# UK Cafe Milk Price Survey 2018



## cafesuccess (Sep 25, 2015)

We recently conducted research into the cost of milk and how it's delivered to UK cafes and coffee shops, here are the results. https://www.cafesuccesshub.com/uk-cafe-milk-price-survey-2018-results/


----------



## fenix (Oct 31, 2010)

That's a terribly written report, bottle as the unit of measurement? Big bottle, little bottle, baby bottle? Pints, Litres?? Define your units of measurement!


----------



## Barry Cook (Feb 14, 2012)

fenix said:


> That's a terribly written report, bottle as the unit of measurement? Big bottle, little bottle, baby bottle? Pints, Litres?? Define your units of measurement!


I concur Fenix.

I'm not quite sure what this report is trying to achieve at all, to be honest. Surely it's just going to put even more pressure on the dairy farmers who are already having to produce at almost zero profit?


----------



## Missy (Mar 9, 2016)

Yes, what size bottle? And what about quality of milk.
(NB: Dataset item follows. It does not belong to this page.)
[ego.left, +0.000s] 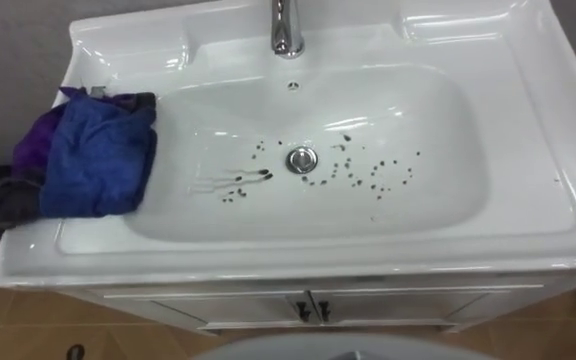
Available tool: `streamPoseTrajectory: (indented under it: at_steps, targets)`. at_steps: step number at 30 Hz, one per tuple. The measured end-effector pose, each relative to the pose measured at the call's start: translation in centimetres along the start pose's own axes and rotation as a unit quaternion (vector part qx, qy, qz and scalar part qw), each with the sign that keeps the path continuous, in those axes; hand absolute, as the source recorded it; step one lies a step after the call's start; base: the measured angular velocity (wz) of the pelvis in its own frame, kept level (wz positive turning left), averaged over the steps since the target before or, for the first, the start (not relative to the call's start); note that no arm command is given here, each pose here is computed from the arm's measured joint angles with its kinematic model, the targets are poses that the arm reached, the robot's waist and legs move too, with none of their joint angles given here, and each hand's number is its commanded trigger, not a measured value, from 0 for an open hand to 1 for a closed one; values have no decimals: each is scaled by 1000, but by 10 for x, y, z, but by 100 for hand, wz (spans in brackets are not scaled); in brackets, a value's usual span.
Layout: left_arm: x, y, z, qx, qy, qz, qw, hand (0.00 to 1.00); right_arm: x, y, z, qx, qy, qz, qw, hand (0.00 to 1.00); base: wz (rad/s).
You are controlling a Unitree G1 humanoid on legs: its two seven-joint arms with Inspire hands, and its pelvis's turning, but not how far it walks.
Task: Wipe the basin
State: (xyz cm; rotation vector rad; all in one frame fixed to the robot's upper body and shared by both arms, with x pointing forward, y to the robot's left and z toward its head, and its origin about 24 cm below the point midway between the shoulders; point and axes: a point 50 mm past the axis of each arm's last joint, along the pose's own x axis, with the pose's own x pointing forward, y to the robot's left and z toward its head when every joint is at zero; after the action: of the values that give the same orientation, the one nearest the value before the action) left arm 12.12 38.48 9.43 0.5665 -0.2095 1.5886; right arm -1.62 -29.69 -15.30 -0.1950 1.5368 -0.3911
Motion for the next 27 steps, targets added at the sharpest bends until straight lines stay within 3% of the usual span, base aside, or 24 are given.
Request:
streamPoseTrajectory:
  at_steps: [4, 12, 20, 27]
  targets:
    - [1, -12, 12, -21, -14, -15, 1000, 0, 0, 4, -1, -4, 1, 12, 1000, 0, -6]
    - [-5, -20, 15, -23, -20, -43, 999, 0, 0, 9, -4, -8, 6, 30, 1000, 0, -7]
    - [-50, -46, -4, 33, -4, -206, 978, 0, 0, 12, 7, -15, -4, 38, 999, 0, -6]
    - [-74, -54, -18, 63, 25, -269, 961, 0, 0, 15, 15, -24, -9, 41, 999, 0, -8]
Eg a locally sourced milk from a local dairy is going to be an "advertisable asset" (not sure what the technical lingo is!)

It's also going to taste better and have potential environmental pluses (method of storage, glass, plastic, bag) distance traveled, traceability etc.


----------



## El carajillo (Mar 16, 2013)

There was a farmer on Countryfile last night who had set up in a small way, milking, treating and bottling , in glass bottles, then selling locally.

The milk was very highly thought of in the locality.


----------



## JayMac (Mar 28, 2015)

Organic, or not? Region? Type of farm? Dimensions to break the prices down by are numerous. I looked for a "download the real data link" but found nothing. The "don't just be silly and squeeze your suppliers" advice was nice to see expressed though. But yah, a report with one data point? Ouch.


----------



## Stevie (Nov 18, 2015)

£1.11 average? Cheap! We pay £1.36 (2L), but hey, its good stuff.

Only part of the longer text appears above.